What you have to do :: Word for word, restate every line of the listing that follows.

Data excerpt ::
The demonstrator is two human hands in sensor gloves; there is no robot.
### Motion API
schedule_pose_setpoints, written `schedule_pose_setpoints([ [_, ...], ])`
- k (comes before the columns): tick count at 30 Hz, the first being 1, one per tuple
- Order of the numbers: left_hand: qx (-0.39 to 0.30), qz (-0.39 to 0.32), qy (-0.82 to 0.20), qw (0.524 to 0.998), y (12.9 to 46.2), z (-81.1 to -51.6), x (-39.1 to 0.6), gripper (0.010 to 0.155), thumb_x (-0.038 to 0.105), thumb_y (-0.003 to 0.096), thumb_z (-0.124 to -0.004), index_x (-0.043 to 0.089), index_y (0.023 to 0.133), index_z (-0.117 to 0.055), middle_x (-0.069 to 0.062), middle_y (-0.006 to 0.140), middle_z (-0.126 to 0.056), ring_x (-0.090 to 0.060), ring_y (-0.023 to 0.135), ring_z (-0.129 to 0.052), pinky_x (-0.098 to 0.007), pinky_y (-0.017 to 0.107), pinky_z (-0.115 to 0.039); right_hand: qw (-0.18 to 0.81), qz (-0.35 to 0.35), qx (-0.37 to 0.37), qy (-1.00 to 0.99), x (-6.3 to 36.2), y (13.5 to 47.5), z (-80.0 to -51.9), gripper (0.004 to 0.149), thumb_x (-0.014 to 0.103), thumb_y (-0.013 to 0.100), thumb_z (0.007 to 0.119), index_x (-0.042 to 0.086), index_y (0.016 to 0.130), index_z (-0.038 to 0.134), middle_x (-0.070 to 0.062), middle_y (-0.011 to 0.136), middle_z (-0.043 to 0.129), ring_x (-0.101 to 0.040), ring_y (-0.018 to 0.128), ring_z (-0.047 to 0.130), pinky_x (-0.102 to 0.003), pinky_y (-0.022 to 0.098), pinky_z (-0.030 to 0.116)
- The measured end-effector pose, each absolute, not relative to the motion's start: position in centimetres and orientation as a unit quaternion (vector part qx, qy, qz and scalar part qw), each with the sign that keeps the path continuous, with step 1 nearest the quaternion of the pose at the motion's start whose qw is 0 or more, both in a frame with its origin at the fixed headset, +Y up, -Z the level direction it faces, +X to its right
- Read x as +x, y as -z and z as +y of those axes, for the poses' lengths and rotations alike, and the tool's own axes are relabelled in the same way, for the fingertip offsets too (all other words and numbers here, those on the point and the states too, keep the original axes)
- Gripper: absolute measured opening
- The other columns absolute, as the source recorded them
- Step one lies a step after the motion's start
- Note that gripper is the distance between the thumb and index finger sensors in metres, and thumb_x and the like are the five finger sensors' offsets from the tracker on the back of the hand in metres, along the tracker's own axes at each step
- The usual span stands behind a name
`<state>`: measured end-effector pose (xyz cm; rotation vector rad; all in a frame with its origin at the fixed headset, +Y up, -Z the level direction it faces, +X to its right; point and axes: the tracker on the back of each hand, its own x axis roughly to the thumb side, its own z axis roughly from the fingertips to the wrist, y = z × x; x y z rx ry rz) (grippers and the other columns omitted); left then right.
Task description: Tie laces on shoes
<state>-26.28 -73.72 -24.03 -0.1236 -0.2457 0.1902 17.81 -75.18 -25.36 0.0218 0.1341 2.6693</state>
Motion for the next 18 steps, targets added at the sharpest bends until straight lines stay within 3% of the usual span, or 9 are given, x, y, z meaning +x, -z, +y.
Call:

Output for this task ::
The demonstrator is two human hands in sensor gloves; there is no robot.
### Motion API
schedule_pose_setpoints, written `schedule_pose_setpoints([ [_, ...], ])`
- k (comes before the columns): tick count at 30 Hz, the first being 1, one per tuple
- Order of the numbers: left_hand: qx (-0.39 to 0.30), qz (-0.39 to 0.32), qy (-0.82 to 0.20), qw (0.524 to 0.998), y (12.9 to 46.2), z (-81.1 to -51.6), x (-39.1 to 0.6), gripper (0.010 to 0.155), thumb_x (-0.038 to 0.105), thumb_y (-0.003 to 0.096), thumb_z (-0.124 to -0.004), index_x (-0.043 to 0.089), index_y (0.023 to 0.133), index_z (-0.117 to 0.055), middle_x (-0.069 to 0.062), middle_y (-0.006 to 0.140), middle_z (-0.126 to 0.056), ring_x (-0.090 to 0.060), ring_y (-0.023 to 0.135), ring_z (-0.129 to 0.052), pinky_x (-0.098 to 0.007), pinky_y (-0.017 to 0.107), pinky_z (-0.115 to 0.039); right_hand: qw (-0.18 to 0.81), qz (-0.35 to 0.35), qx (-0.37 to 0.37), qy (-1.00 to 0.99), x (-6.3 to 36.2), y (13.5 to 47.5), z (-80.0 to -51.9), gripper (0.004 to 0.149), thumb_x (-0.014 to 0.103), thumb_y (-0.013 to 0.100), thumb_z (0.007 to 0.119), index_x (-0.042 to 0.086), index_y (0.016 to 0.130), index_z (-0.038 to 0.134), middle_x (-0.070 to 0.062), middle_y (-0.011 to 0.136), middle_z (-0.043 to 0.129), ring_x (-0.101 to 0.040), ring_y (-0.018 to 0.128), ring_z (-0.047 to 0.130), pinky_x (-0.102 to 0.003), pinky_y (-0.022 to 0.098), pinky_z (-0.030 to 0.116)
- The measured end-effector pose, each absolute, not relative to the motion's start: position in centimetres and orientation as a unit quaternion (vector part qx, qy, qz and scalar part qw), each with the sign that keeps the path continuous, with step 1 nearest the quaternion of the pose at the motion's start whose qw is 0 or more, both in a frame with its origin at the fixed headset, +Y up, -Z the level direction it faces, +X to its right
- Read x as +x, y as -z and z as +y of those axes, for the poses' lengths and rotations alike, and the tool's own axes are relabelled in the same way, for the fingertip offsets too (all other words and numbers here, those on the point and the states too, keep the original axes)
- Gripper: absolute measured opening
- The other columns absolute, as the source recorded them
- Step one lies a step after the motion's start
- Note that gripper is the distance between the thumb and index finger sensors in metres, and thumb_x and the like are the five finger sensors' offsets from the tracker on the back of the hand in metres, along the tracker's own axes at each step
- The usual span stands behind a name
`<state>`: measured end-effector pose (xyz cm; rotation vector rad; all in a frame with its origin at the fixed headset, +Y up, -Z the level direction it faces, +X to its right; point and axes: the tracker on the back of each hand, its own x axis roughly to the thumb side, its own z axis roughly from the fingertips to the wrist, y = z × x; x y z rx ry rz) (grippers and the other columns omitted); left then right.
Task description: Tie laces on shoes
<state>-26.28 -73.72 -24.03 -0.1236 -0.2457 0.1902 17.81 -75.18 -25.36 0.0218 0.1341 2.6693</state>
Motion for the next 18 steps, targets added at the sharpest bends until straight lines stay within 3% of the usual span, or 9 are given, x, y, z meaning +x, -z, +y.
Call:

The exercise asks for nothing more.